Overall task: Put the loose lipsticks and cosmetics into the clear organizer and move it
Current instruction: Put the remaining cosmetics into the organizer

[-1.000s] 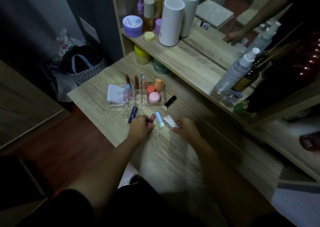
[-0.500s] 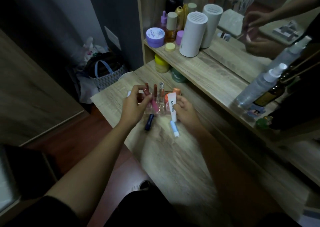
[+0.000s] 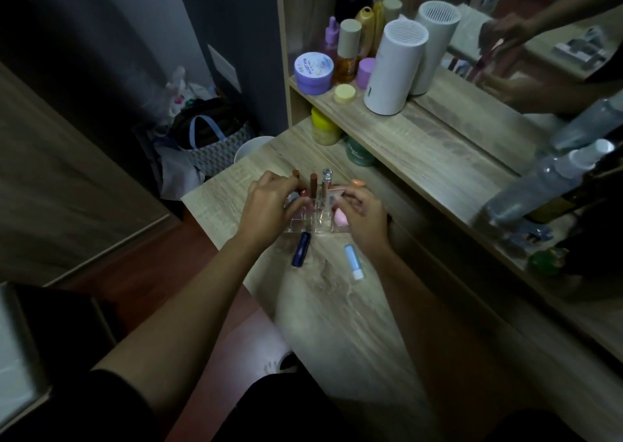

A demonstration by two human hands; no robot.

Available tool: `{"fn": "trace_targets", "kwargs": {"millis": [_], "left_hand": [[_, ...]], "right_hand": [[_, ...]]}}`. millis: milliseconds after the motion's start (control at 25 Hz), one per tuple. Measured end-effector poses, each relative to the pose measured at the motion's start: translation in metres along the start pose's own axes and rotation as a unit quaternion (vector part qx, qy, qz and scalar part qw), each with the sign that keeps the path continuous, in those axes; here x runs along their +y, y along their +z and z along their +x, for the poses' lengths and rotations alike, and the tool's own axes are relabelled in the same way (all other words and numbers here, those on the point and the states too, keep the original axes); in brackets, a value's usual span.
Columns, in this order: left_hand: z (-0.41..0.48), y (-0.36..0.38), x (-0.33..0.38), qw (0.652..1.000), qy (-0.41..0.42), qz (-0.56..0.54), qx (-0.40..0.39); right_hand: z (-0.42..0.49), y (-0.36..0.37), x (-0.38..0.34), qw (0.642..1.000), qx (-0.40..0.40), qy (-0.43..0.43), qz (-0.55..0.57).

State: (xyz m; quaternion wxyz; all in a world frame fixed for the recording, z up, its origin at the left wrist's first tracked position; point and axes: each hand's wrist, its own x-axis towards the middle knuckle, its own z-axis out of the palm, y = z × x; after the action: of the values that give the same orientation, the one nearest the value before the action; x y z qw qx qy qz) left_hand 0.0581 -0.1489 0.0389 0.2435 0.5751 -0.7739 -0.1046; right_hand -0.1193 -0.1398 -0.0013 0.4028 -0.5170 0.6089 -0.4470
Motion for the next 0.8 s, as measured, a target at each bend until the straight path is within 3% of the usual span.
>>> {"fn": "trace_targets", "kwargs": {"millis": [640,800], "left_hand": [[0.012,0.020,-0.004,0.986,0.049,0.140,-0.080],[0.012,0.017,-0.003,0.983,0.067,0.157,-0.073]], "right_hand": [[0.009,0.008,0.018,0.985,0.037,-0.135,-0.101],[0.009,0.011,0.024,0.988,0.010,-0.108,-0.113]]}}
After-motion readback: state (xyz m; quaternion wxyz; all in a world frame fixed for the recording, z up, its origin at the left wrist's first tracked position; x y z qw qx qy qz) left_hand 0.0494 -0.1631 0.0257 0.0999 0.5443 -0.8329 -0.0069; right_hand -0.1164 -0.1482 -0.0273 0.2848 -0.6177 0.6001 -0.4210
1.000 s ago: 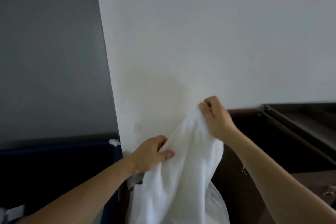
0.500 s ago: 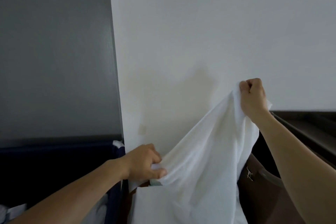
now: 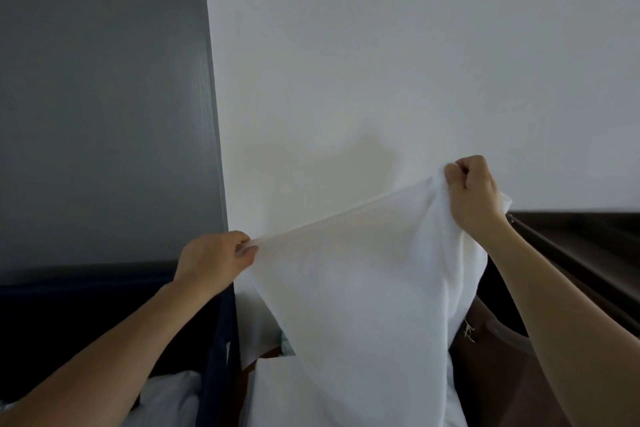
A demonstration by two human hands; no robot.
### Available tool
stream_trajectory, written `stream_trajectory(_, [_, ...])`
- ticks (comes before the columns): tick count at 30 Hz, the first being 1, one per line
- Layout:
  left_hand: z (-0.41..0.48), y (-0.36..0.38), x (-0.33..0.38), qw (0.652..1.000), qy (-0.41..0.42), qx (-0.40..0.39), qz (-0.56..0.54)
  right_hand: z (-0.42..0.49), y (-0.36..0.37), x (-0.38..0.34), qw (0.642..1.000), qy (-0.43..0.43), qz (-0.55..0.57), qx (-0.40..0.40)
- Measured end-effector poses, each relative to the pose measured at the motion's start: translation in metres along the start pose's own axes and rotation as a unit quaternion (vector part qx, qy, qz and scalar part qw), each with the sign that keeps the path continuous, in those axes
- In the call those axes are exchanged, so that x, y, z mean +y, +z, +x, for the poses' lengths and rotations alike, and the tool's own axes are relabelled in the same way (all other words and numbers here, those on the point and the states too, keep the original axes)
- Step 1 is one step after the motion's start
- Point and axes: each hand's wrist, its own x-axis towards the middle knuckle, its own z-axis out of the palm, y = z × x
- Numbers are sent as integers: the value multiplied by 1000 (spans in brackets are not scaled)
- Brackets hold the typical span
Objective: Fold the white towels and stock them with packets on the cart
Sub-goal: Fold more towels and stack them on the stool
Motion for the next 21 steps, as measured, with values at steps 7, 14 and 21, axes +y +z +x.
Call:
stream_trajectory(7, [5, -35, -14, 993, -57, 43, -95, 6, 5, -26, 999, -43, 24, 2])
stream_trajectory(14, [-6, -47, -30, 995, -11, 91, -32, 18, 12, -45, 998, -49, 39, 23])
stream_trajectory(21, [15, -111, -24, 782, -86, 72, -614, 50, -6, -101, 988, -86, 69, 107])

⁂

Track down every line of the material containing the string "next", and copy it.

■ Response to the exercise ■
Motion for the next 0.8 s, as measured, a target at each bend until the straight path is within 3% of the usual span.
Motion for the next 21 steps, as measured, with values at steps 7, 14 and 21, axes +y +z +x.

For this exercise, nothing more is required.